----- PROVIDED MATERIAL -----

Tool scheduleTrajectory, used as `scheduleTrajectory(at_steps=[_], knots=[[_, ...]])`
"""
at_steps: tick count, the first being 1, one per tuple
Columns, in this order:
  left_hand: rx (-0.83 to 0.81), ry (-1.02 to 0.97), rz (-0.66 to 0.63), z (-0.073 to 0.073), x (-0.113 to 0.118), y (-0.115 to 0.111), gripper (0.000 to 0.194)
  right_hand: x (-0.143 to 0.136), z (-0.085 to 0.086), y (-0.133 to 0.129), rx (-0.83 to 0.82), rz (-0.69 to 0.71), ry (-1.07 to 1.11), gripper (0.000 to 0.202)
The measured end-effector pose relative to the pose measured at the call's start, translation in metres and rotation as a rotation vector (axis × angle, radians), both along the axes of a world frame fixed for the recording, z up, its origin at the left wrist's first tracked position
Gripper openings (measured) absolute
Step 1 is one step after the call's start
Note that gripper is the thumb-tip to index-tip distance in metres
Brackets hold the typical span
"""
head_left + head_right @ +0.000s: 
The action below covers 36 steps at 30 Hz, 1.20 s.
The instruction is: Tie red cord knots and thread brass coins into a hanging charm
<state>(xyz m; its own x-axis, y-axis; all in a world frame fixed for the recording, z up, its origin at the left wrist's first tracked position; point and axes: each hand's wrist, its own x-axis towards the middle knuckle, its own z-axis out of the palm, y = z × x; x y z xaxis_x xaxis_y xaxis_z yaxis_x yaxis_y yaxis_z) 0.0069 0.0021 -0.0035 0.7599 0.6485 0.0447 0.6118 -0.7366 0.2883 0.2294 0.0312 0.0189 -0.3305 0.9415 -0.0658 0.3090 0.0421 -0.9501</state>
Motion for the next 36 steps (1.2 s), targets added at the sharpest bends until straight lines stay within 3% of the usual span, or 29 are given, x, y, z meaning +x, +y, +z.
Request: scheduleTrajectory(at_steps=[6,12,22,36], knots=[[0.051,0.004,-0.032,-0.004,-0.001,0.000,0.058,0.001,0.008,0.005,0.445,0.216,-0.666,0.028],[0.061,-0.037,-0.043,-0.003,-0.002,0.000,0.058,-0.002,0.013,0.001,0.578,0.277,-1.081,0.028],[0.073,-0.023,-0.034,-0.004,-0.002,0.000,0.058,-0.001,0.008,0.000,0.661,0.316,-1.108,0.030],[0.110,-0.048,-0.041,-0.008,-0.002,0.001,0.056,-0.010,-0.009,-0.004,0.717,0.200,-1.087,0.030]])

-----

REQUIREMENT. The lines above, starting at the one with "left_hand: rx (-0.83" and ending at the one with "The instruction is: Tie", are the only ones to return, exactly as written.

COMPLETED EXERCISE.
  left_hand: rx (-0.83 to 0.81), ry (-1.02 to 0.97), rz (-0.66 to 0.63), z (-0.073 to 0.073), x (-0.113 to 0.118), y (-0.115 to 0.111), gripper (0.000 to 0.194)
  right_hand: x (-0.143 to 0.136), z (-0.085 to 0.086), y (-0.133 to 0.129), rx (-0.83 to 0.82), rz (-0.69 to 0.71), ry (-1.07 to 1.11), gripper (0.000 to 0.202)
The measured end-effector pose relative to the pose measured at the call's start, translation in metres and rotation as a rotation vector (axis × angle, radians), both along the axes of a world frame fixed for the recording, z up, its origin at the left wrist's first tracked position
Gripper openings (measured) absolute
Step 1 is one step after the call's start
Note that gripper is the thumb-tip to index-tip distance in metres
Brackets hold the typical span
"""
head_left + head_right @ +0.000s: 
The action below covers 36 steps at 30 Hz, 1.20 s.
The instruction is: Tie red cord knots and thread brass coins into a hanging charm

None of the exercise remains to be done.